EXERCISE PROMPT - In the listing below, locate the lines that hold the string "would". Copy those lines.

INFORMATION SHOWN -
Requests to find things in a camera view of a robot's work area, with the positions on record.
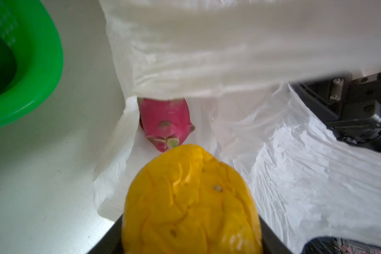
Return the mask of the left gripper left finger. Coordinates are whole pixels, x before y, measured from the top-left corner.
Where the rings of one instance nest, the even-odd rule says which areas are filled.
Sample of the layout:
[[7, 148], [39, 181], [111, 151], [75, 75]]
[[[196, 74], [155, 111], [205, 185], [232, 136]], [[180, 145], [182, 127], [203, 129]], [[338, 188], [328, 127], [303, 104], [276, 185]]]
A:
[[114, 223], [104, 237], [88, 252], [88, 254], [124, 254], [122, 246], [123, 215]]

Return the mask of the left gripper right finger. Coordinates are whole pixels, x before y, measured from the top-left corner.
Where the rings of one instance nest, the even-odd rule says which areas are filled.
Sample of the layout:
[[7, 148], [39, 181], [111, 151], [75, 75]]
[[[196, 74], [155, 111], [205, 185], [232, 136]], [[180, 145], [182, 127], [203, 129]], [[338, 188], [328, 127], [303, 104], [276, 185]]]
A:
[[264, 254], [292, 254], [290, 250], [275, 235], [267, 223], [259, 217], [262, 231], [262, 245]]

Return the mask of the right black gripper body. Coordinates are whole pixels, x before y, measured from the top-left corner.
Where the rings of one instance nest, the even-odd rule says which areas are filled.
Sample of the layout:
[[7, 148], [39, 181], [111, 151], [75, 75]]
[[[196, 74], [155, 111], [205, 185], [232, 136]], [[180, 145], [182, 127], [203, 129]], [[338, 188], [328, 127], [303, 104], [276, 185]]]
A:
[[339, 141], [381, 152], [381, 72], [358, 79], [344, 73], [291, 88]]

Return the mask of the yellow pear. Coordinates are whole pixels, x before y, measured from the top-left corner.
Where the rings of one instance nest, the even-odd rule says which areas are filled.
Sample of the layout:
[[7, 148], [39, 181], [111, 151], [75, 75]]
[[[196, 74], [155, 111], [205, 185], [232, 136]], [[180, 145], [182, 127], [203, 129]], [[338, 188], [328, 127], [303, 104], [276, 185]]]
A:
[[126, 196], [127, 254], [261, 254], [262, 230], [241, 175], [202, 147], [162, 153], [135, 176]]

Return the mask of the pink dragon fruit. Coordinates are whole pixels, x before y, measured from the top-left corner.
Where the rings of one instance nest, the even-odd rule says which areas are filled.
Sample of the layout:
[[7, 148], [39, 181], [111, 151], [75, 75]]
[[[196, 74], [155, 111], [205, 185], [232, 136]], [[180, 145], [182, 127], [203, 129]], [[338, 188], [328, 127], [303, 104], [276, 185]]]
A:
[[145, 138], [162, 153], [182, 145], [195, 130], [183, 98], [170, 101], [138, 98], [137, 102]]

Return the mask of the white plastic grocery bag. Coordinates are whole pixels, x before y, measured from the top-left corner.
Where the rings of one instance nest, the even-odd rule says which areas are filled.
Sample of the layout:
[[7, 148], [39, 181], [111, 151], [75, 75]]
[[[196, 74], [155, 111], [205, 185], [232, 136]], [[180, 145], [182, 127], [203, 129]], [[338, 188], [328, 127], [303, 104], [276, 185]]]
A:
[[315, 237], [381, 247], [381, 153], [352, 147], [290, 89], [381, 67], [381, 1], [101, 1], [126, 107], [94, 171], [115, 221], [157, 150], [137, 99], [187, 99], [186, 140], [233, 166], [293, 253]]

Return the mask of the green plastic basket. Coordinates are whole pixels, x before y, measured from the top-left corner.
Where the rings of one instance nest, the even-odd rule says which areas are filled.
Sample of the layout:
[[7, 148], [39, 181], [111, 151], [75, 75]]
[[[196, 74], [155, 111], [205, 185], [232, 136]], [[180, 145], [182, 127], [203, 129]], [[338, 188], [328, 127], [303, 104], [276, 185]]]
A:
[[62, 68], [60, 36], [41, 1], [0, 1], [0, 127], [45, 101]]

...

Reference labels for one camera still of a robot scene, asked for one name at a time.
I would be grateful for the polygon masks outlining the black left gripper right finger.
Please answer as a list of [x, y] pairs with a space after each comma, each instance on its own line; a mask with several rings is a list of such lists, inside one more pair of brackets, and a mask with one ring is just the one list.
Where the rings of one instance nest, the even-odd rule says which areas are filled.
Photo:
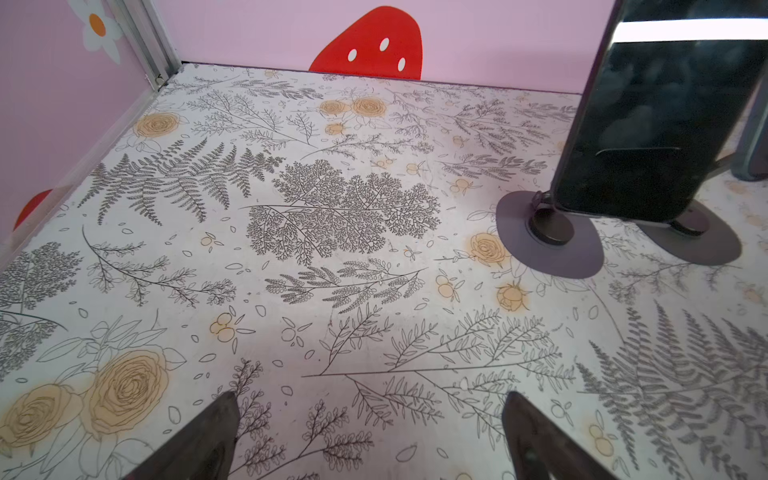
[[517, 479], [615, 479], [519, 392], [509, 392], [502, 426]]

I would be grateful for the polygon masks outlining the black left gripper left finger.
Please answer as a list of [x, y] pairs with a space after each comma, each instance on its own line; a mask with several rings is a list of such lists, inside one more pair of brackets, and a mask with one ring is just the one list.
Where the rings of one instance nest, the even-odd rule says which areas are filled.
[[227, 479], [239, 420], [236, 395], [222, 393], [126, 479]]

---

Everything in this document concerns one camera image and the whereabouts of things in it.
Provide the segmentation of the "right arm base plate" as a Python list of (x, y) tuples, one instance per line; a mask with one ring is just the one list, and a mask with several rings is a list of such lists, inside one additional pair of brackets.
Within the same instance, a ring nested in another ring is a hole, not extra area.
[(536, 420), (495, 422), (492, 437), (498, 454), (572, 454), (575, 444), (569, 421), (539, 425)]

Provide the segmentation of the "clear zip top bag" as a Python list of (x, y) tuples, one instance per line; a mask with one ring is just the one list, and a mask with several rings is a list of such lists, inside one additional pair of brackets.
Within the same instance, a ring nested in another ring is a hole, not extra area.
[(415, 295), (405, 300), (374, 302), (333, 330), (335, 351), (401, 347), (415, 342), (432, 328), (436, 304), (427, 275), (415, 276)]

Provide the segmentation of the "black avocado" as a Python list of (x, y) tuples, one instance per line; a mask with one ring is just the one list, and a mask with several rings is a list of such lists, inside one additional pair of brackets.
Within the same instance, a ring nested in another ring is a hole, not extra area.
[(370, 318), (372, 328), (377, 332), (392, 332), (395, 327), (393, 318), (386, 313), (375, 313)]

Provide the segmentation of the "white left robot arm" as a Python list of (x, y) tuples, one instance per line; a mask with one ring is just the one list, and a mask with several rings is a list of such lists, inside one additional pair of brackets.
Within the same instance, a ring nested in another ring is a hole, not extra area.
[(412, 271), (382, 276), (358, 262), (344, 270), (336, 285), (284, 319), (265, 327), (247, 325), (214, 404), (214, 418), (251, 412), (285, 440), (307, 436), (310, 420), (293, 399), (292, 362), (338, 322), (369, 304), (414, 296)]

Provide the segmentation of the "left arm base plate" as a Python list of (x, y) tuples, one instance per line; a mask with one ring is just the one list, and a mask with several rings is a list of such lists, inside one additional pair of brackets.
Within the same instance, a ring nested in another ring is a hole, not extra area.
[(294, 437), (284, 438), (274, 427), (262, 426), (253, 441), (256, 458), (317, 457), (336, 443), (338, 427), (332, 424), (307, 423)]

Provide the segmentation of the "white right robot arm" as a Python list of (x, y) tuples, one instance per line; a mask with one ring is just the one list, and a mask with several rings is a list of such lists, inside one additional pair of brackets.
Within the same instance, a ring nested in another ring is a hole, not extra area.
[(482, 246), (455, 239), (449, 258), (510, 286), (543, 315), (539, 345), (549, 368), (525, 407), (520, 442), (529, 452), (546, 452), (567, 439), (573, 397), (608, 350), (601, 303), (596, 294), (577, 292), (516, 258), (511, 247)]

SOLUTION TO THIS PROBLEM -
I would be grateful for the polygon masks outlining the black left gripper right finger.
I would be grateful for the polygon masks outlining the black left gripper left finger.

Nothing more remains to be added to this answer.